Lorena sonrió. Con gesto de complicidad comprobó que la puerta de la cabaña estaba cerrada. Hizo una señal a Kit y ambos pasaron por la puerta que, al igual que hacía dos años, permanecía oculta tras un enorme lienzo. Era el cuarto en el que Kit se había alojado en su última visita a Madrid. Al igual que en aquella ocasión, no había luz. Olía a pintura. Lorena tomó una banqueta de uno de los lados y se subió a ella para abrir la trampilla. La luz inundó el cuarto rápidamente dejando ver su nuevo aspecto. Todo estaba cambiado. No había ni cama, ni palangana, ni apenas muebles. Se había convertido en un estudio de pintura. Sobre un caballete, Kit vio su retrato.
Como le había dicho su amada, estaba concluido. El resultado final era tal y como él lo había soñado. Como en el retrato que hiciera para la princesa, su rostro albo brillaba con fulgor sobre el oscuro fondo del cuadro.
—Pero aquí no hay la misma luz que en el estudio de arriba. ¿Cómo has podido acabarlo?
—Quedaban unos pocos detalles por rematar. No era necesaria mucha luz. Al mediodía entra bastante por la trampilla del techo. Los colores ya estaban elegidos y mezclados arriba. Solamente tuve que dar unas pocas pinceladas.
—Es maravilloso, Lorena.
—Me alegro de que te guste.
—No sé si podré llevármelo esta vez. Temo que tengamos que abandonar la ciudad de forma precipitada y con el menor equipaje posible. No quisiera que le sucediera nada.

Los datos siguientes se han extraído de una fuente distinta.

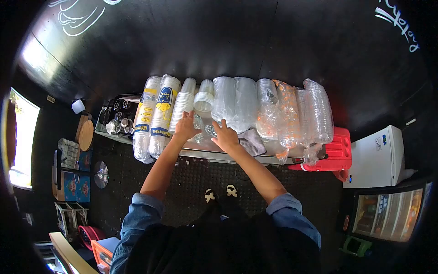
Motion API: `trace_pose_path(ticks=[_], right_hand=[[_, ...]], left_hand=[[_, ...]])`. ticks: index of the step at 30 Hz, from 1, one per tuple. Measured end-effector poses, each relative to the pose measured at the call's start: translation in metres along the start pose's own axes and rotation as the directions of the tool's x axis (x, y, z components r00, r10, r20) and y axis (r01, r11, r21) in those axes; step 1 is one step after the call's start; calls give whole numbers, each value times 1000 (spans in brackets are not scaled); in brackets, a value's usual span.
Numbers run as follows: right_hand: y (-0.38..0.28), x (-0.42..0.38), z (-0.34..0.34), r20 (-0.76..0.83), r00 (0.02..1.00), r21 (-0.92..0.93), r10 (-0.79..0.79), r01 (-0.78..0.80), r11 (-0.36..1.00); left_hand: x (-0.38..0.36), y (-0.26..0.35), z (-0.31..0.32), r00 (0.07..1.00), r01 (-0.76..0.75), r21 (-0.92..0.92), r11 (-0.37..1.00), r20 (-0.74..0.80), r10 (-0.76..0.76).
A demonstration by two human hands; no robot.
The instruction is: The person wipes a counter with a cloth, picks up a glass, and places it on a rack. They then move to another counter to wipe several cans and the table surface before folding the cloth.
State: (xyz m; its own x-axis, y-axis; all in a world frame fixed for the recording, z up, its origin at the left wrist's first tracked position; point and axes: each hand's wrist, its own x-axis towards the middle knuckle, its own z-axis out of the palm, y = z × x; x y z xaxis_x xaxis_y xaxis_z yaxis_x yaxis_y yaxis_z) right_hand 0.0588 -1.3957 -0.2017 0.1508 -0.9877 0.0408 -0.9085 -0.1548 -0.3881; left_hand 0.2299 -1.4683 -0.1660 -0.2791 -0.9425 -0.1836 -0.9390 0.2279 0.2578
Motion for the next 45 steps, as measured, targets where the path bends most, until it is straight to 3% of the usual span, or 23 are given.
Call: trace_pose_path(ticks=[3, 11, 13, 16, 17, 19, 20, 23, 25, 27, 28, 29, 31, 33, 36, 39, 43, 45], right_hand=[[2, -8, -6, -3, 1000, 49, -5, 5, 999], [13, -43, -19, -60, 998, 238, 7, 7, 971], [13, -55, -23, -67, 998, 260, 5, 12, 965], [10, -66, -29, -236, 971, 300, -45, 117, 947], [7, -70, -33, -241, 969, 299, -56, 129, 945], [-11, -78, -55, -141, 990, 498, 28, 47, 866], [-15, -78, -53, -277, 959, 451, -54, 179, 875], [-45, -81, -61, -311, 948, 454, -71, 214, 865], [-72, -80, -60, -354, 933, 497, -64, 246, 832], [-98, -75, -49, -283, 959, 644, -27, 211, 735], [-120, -75, -48, -207, 978, 770, 31, 143, 622], [-137, -70, -39, -267, 964, 777, 2, 214, 592], [-184, -68, -34, -123, 991, 906, 58, 88, 415], [-220, -53, -8, -150, 988, 921, 32, 128, 369], [-279, -35, 18, 33, 987, 989, 154, -55, 137], [-318, -13, 40, 36, 988, 994, 151, -50, 95], [-354, 30, 50, -13, 993, 977, 113, -11, 213], [-363, 68, 56, -56, 995, 959, 86, 30, 283]], left_hand=[[6, 3, 7, 994, 105, 55, 993, 10, -106], [-35, 8, 14, 988, 8, -6, 1000, -152, -9], [-53, 12, 0, 979, 1, -122, 993, -204, -26], [-87, 8, -21, 962, -35, -186, 982, -271, -17], [-100, 4, -28, 956, -61, -223, 973, -293, -7], [-129, -9, -43, 933, -75, -286, 955, -357, -33], [-145, -19, -50, 906, -108, -333, 937, -421, -45], [-191, -60, -65, 821, -180, -451, 875, -559, -119], [-221, -96, -70, 804, -141, -564, 813, -545, -239], [-253, -130, -81, 790, -134, -700, 701, -503, -351], [-266, -153, -83, 771, -134, -685, 716, -527, -359], [-277, -175, -84, 749, -140, -703, 698, -536, -389], [-303, -211, -99, 712, -112, -679, 726, -564, -418], [-323, -246, -112, 679, -120, -671, 732, -593, -433], [-345, -299, -117, 652, -123, -693, 711, -596, -468], [-343, -339, -121, 650, -135, -707, 694, -592, -476], [-312, -375, -126, 647, -170, -706, 687, -606, -463], [-282, -394, -126, 656, -112, -575, 811, -656, -374]])
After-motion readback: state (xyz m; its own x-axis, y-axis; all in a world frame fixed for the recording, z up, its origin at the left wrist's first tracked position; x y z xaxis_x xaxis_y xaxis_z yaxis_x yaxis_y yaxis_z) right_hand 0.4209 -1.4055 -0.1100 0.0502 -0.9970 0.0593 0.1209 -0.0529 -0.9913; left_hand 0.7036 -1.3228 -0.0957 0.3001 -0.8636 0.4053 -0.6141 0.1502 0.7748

—No te preocupes. Si ha esperado unos años, puede hacerlo unos pocos meses más. Luego, prométeme que vendrás a por él.
—Así lo haré.
Kit fijó su mirada en la posición de sus brazos. La mano derecha apenas asomaba sobre su pecho. Por otro lado, seguía muy presente el detalle que más le había intrigado en todos estos años. ¿Qué ocultaba su mano izquierda que no aparecía por ninguna parte?
—¿Podré saber ahora qué es lo que se esconde en mi mano izquierda?

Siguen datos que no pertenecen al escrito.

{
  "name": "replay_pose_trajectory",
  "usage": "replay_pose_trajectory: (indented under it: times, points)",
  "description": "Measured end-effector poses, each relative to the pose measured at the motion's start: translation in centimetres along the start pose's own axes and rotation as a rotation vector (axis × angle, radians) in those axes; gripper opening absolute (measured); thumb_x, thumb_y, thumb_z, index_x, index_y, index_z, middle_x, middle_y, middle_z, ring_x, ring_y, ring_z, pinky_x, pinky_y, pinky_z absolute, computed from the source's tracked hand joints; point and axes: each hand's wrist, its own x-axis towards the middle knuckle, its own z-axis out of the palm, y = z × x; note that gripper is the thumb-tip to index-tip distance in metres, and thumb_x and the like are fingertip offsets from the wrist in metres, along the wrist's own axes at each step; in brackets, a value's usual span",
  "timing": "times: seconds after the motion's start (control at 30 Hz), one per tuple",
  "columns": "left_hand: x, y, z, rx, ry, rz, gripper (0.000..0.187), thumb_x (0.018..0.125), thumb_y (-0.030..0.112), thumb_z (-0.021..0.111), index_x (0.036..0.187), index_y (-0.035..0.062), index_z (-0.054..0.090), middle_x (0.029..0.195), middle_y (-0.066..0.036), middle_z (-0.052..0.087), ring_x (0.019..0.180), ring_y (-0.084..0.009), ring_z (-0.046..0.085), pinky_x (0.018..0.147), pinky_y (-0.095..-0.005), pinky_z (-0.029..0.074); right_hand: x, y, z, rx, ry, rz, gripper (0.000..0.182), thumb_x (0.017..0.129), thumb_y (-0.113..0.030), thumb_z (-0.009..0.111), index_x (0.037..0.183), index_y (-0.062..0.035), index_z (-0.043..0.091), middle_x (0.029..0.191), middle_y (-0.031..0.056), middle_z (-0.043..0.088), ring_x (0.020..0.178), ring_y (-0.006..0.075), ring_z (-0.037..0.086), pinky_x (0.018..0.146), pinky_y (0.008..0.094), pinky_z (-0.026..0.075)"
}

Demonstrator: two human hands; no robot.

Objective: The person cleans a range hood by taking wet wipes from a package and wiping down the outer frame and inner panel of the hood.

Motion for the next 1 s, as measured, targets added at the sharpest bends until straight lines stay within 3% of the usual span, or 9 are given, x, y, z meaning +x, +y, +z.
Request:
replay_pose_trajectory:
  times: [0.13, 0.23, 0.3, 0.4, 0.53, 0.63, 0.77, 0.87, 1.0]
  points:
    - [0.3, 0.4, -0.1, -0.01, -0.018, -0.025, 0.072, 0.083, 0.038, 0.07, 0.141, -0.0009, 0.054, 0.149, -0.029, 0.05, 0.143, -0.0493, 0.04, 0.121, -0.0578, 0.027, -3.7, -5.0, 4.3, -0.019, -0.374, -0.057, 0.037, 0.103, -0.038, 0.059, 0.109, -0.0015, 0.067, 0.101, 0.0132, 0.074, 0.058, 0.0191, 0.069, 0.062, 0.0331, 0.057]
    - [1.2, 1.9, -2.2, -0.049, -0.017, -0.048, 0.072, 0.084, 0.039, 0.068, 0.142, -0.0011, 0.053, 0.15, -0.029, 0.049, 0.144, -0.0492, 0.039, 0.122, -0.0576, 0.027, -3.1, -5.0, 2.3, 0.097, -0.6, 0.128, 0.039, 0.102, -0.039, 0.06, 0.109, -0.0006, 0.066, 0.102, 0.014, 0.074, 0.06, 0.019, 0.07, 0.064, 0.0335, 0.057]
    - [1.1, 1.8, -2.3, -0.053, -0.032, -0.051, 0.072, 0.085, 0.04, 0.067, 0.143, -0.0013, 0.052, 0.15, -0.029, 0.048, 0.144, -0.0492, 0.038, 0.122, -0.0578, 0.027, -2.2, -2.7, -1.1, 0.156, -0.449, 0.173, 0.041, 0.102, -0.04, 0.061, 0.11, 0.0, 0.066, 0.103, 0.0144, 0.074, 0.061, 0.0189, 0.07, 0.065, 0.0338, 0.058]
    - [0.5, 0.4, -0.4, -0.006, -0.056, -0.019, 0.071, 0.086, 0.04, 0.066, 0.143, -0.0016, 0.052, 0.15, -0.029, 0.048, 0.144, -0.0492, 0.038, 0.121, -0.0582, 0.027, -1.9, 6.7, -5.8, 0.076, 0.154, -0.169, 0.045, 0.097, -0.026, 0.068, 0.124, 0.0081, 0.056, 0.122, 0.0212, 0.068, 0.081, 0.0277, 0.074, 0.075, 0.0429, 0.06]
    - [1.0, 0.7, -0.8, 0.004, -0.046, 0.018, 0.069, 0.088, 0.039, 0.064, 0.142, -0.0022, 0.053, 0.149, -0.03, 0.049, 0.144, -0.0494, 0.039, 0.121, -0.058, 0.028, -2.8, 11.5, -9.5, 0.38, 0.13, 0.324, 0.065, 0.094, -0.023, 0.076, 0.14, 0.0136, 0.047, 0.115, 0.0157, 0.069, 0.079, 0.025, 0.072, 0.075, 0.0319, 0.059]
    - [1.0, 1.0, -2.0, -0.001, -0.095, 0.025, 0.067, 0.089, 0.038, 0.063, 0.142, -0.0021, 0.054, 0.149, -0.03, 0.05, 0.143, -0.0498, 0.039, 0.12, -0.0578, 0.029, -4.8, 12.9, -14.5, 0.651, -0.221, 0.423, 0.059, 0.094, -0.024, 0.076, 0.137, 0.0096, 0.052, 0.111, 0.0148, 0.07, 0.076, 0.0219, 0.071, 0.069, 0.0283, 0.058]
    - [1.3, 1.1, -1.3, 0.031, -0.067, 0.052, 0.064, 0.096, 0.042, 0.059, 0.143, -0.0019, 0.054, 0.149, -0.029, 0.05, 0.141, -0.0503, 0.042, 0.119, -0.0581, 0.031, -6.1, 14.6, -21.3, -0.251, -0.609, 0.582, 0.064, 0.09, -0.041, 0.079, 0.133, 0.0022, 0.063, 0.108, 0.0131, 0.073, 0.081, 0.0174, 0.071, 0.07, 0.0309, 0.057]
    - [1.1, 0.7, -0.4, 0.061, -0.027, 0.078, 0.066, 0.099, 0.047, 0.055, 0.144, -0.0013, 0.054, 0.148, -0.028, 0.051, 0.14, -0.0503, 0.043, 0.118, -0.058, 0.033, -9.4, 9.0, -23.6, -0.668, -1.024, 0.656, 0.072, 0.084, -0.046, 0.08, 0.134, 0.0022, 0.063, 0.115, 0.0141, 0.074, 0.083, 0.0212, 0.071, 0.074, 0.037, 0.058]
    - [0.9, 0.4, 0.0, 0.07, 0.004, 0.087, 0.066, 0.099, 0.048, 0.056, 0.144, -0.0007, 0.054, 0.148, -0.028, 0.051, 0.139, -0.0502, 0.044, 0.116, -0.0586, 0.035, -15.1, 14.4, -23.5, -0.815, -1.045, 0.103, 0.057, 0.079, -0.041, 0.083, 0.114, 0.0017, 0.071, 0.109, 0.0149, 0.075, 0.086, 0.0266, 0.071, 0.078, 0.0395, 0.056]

—Por supuesto. ¿Qué crees que es lo que ocultas?
—¿Tendría que saberlo? —Kit preguntó a la joven con la mirada, pero ella se limitó a sonreír—. No debería más que mirar mi propia mano…, aunque creo que soy tan torpe que no lo veo.

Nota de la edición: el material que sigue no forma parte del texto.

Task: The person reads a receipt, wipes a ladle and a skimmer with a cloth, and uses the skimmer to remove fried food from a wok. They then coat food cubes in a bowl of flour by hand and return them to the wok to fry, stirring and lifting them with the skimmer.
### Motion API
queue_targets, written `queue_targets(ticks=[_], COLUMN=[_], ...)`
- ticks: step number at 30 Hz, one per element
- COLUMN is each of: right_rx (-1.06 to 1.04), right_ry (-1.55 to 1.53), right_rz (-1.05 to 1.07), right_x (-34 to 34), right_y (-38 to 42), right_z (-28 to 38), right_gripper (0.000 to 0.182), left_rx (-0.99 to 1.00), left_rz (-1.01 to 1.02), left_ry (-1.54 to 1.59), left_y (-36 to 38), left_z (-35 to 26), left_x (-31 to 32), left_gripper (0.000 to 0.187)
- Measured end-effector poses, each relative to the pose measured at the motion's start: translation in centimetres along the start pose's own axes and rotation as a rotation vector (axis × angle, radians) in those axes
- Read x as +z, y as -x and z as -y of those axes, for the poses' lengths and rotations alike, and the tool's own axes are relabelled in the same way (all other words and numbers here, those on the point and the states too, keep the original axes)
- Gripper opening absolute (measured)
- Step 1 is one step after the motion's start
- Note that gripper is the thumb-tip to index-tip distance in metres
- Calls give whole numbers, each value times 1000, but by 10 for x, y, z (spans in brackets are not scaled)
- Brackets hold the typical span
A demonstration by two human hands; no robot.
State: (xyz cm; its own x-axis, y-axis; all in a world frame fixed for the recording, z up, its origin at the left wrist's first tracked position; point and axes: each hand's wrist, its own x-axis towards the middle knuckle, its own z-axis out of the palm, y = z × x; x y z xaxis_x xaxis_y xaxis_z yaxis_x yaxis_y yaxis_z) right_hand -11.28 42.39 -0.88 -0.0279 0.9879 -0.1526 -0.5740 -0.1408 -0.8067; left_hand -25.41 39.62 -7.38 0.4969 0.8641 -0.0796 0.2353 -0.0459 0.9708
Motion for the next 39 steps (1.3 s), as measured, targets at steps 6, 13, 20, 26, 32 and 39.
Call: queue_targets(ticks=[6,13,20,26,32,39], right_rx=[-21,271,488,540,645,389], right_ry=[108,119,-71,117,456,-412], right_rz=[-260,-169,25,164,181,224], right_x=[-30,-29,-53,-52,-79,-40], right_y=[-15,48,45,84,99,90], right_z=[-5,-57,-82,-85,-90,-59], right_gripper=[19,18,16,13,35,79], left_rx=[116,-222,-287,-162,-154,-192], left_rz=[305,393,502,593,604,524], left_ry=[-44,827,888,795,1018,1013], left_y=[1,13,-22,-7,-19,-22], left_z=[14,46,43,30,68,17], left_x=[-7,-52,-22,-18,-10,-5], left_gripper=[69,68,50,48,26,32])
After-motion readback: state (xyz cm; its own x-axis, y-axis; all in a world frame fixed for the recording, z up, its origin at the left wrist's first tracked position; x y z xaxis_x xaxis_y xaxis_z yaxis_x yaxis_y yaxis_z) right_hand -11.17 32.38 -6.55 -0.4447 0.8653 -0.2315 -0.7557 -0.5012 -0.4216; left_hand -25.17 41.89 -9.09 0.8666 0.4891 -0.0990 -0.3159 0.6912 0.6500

—Uno de los preceptos del arte que más me ha inculcado mi tío es que un cuadro es algo atemporal. Puede reflejar un momento de la historia, reconstruir una entrega de llaves de una ciudad, una visita de un personaje importante a la Corte, un pasaje de las Sagradas Escrituras, pero los retratos son especiales.
Ella parecía emocionarse con aquellas palabras.
—De ahí que te guste tanto pintar retratos —señaló el agente.
—Exacto. El retrato permite cruzar esa puerta del tiempo; reflejar el antes y el después de la persona retratada.
Lorena se acercó a Marlowe y le tomó las manos entre las suyas. Lo besó en los labios y continuó:
—Lo que ocultas en tu mano izquierda es algo que únicamente tú has de aceptar. Algo que tienes que proponer desde tu corazón y está marcado en tu destino. Sólo en tu mano se encuentra el poder abrirla para hacer que esa flor crezca.
Cerró los ojos. Como si se tratara de un fogonazo de luz, al instante comprendió todo el significado del cuadro. Su retrato. La emoción del momento estuvo a punto de hacerle llorar. Abrazó a Lorena. Los dos jóvenes se fundieron en un beso que a ambos les pareció interminable.
Los amantes se abandonaron el uno al otro. En poco tiempo el suelo de la habitación se había convertido en un revoltijo de ropas, lienzos y pinceles.